Terungkap! Nama Kue Putu Ternyata Singkatan 'Pencari Uang Tenaga Uap' dengan Sejarah Unik
Ilustrasi kue putu --Foto: flckr
JAKARTA, RADARPENA.CO.ID - Siapa yang tak tergoda dengan kue putu? Makanan tradisional berwarna hijau dengan aroma pandan ini memang legendaris. Saat pedagangnya lewat, bunyi uap kukusan khas selalu jadi penanda yang sulit dilupakan.
Namun, di balik cita rasanya yang gurih manis, kue putu ternyata menyimpan kisah unik. Nama 'putu' diyakini berasal dari singkatan 'Pencari Uang Tenaga Uap', terinspirasi dari cara memasaknya yang menggunakan uap panas.

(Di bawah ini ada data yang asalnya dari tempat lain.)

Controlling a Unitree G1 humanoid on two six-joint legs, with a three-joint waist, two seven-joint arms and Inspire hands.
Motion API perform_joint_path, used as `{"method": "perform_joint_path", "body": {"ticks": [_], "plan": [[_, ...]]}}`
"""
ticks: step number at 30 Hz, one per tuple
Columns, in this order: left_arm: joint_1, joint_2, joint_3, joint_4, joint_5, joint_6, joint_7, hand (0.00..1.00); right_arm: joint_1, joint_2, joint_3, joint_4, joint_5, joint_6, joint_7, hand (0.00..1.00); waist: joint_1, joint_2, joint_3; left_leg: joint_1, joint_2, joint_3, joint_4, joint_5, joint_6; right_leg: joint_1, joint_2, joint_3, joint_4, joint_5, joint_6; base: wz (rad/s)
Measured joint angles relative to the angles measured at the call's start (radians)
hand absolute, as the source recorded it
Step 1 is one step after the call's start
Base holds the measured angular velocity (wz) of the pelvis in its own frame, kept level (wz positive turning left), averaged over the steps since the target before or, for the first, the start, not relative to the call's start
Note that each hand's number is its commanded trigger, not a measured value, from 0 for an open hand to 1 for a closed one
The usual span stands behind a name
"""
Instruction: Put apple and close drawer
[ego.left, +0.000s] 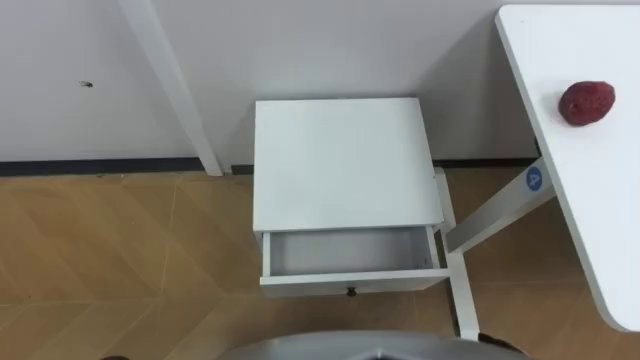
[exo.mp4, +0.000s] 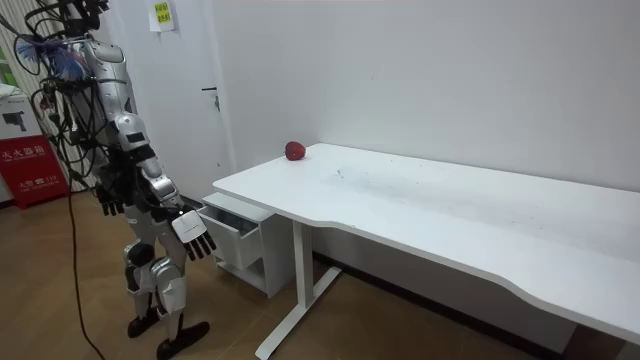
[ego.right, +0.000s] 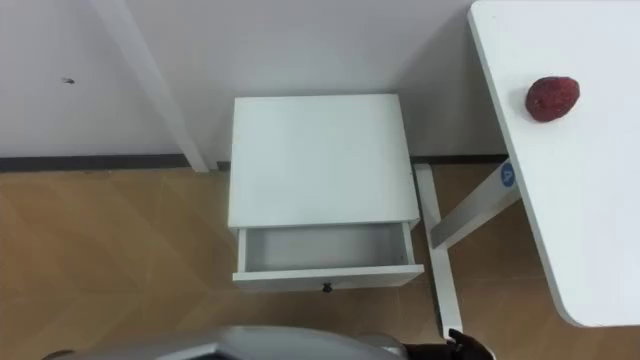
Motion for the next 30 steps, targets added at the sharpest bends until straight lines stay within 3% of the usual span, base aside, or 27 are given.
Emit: {"method": "perform_joint_path", "body": {"ticks": [5, 11, 15, 22, 25, 30], "plan": [[0.0, 0.0, 0.002, -0.003, 0.0, -0.002, 0.0, 0.0, 0.0, 0.0, 0.001, 0.0, 0.01, 0.0, 0.0, 0.0, 0.004, -0.003, 0.0015, 0.006, 0.0, 0.002, -0.002, 0.0, 0.0, 0.0, 0.0, 0.0, 0.0, 0.0, 0.0, 0.0], [-0.012, -0.004, 0.006, 0.009, -0.033, -0.018, 0.01, 0.0, -0.005, 0.006, -0.03, 0.015, 0.25, 0.001, -0.018, 0.0, 0.01, 0.0, 0.0005, 0.012, 0.001, 0.021, -0.005, 0.0, 0.0, 0.001, 0.003, 0.016, 0.001, 0.0, 0.0, -0.08], [-0.005, -0.008, 0.08, 0.01, -0.034, -0.034, 0.014, 0.0, -0.002, 0.006, -0.161, -0.002, 0.531, 0.002, -0.03, 0.0, -0.005, -0.001, -0.0001, 0.02, 0.001, 0.027, -0.007, 0.0, 0.0, 0.004, 0.003, 0.025, 0.001, 0.0, 0.0, -0.04], [0.015, -0.005, 0.134, 0.013, -0.123, -0.058, 0.025, 0.0, 0.008, 0.005, -0.425, -0.076, 1.059, -0.008, -0.113, 0.0, -0.041, 0.005, -0.0051, 0.046, 0.002, 0.033, -0.014, -0.001, -0.001, 0.021, 0.005, 0.033, 0.009, 0.0, 0.0, -0.03], [0.013, 0.0, 0.154, 0.009, -0.131, -0.059, 0.026, 0.0, 0.0, 0.004, -0.477, -0.104, 1.217, -0.033, -0.146, 0.0, -0.055, 0.008, -0.0061, 0.045, 0.003, 0.037, -0.014, -0.001, -0.001, 0.018, 0.006, 0.038, 0.017, -0.001, 0.0, -0.03], [0.01, 0.011, 0.157, 0.009, -0.132, -0.058, 0.023, 0.0, -0.003, 0.004, -0.511, -0.166, 1.306, -0.033, -0.235, 0.0, -0.059, 0.003, -0.0074, 0.043, 0.004, 0.048, -0.012, -0.001, -0.001, 0.009, 0.006, 0.051, 0.026, -0.001, 0.0, -0.08]]}}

Penasaran seperti apa sejarah dan fakta menarik kue putu ini? Yuk, simak cerita lengkapnya berikut agar kamu makin bangga pada kuliner Nusantara.
Sejarah Kue Putu
Kue putu sudah ada sejak 1.200 tahun lalu dan berasal dari Tiongkok pada masa Dinasti Ming. Saat itu, kue ini dikenal dengan nama Xian Roe Xiao Long, yakni kue tepung beras berisi kacang hijau yang dimasak menggunakan cetakan bambu.

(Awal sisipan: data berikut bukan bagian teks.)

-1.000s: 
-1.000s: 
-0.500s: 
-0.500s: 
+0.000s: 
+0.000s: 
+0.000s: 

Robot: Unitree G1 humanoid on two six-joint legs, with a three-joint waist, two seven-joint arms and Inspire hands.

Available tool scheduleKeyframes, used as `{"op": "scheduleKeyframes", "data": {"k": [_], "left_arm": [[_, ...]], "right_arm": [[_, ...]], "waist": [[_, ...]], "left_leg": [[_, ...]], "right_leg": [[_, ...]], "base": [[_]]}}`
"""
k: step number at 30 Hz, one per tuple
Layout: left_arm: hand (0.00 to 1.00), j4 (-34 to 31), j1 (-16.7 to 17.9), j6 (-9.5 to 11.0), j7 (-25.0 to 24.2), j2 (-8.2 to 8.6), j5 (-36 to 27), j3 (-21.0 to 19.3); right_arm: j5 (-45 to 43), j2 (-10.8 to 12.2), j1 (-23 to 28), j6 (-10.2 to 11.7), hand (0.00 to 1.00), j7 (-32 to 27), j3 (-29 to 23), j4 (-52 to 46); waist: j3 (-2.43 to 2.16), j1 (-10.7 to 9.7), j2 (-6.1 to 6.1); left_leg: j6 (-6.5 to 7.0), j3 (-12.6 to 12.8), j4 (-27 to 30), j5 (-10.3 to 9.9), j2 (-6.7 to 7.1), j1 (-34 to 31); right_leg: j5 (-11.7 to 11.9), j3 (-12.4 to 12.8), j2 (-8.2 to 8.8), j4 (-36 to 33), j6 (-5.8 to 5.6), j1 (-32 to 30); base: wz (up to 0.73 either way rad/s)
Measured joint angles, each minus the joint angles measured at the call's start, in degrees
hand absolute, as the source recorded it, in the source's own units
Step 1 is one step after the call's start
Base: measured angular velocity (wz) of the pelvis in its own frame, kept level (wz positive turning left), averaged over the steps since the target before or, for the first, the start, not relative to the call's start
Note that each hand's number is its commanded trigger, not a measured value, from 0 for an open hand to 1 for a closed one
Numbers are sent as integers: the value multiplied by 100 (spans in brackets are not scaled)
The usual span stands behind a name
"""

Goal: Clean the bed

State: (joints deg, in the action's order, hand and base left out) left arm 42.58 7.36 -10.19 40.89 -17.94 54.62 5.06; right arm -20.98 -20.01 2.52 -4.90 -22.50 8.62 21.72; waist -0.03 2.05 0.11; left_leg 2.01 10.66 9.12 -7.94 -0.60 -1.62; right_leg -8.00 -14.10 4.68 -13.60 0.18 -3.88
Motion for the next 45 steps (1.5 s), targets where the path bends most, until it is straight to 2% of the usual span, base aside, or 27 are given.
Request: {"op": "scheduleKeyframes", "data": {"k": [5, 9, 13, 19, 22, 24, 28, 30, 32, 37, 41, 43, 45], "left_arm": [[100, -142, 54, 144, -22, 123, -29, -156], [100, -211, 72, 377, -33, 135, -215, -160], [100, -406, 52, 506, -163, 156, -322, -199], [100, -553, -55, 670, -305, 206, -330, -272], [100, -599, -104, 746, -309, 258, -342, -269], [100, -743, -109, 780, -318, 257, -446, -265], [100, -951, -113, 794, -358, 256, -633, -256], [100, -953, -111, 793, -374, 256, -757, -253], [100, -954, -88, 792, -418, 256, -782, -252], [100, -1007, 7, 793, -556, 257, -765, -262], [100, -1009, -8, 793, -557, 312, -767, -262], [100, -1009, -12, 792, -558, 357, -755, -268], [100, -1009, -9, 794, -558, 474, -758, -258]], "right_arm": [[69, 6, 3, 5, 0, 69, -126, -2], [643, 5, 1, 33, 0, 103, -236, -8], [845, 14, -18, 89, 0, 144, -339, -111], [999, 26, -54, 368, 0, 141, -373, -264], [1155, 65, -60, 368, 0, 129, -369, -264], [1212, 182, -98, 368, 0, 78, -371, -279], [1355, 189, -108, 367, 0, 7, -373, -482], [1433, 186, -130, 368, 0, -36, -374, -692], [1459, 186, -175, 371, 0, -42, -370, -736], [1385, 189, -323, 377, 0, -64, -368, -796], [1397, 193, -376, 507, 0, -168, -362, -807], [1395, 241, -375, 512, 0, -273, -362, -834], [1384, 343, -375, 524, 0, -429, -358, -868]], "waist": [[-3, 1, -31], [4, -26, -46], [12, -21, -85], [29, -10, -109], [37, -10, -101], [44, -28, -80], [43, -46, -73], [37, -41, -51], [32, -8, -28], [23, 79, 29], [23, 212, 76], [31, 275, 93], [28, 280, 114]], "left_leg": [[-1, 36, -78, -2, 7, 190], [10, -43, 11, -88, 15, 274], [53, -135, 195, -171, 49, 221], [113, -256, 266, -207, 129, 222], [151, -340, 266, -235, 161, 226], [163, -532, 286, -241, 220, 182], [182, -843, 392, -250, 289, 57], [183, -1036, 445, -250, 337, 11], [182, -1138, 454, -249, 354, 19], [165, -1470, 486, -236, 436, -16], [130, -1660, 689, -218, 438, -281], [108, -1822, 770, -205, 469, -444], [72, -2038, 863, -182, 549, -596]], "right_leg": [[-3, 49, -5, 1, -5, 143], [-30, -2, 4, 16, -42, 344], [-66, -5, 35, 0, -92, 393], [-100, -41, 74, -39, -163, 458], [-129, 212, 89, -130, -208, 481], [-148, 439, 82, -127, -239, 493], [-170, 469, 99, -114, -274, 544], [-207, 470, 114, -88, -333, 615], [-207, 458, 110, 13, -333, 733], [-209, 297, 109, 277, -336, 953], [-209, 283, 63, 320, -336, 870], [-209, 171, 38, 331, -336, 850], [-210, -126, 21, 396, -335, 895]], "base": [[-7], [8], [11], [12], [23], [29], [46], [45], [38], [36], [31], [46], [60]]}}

Ketika masuk ke Nusantara, namanya tercatat dalam naskah Jawa klasik Serat Centhini yang ditulis pada 1814. Dalam naskah itu, kata 'puthu' disebut sebagai camilan yang dihidangkan selepas salat Subuh, menandakan kue ini telah lama menjadi bagian kuliner Jawa.
BACA JUGA:
- 4 Kuliner Jawa Paling Ekstrem yang Bikin Penasaran, Berani Coba?
- 6 Makanan Indonesia yang Namanya Ternyata Berasal dari Singkatan, Sudah Tahu?
- Aneka Camilan Singkong dari Berbagai Daerah Indonesia yang Wajib Kamu Coba
Asal-Usul Nama yang Menarik
Ada dua versi yang populer soal penamaan kue putu. Pertama, kata 'puthu' dalam bahasa Jawa berarti bundar atau lingkaran, menggambarkan bentuk cetakan bambu tempat adonan dikukus.
Versi kedua, yang paling terkenal, menyebut 'PUTU' adalah singkatan dari 'Pencari Uang Tenaga Uap'. Julukan ini lahir dari kebiasaan pedagang kue putu yang mengandalkan uap panas untuk memasak kue sambil menghasilkan bunyi khas yang jadi daya tarik pembeli.
Suara Uap yang Jadi Ciri Khas
Ketika pedagang kue putu lewat, biasanya suara desisan uap terdengar lebih dulu sebelum gerobaknya terlihat. Adonan tepung beras hijau dimasukkan ke cetakan bambu kecil, diberi gula merah, lalu dikukus.
Uap panas dari proses ini mengeluarkan suara unik yang membuat banyak orang langsung mengenali kehadiran si penjual.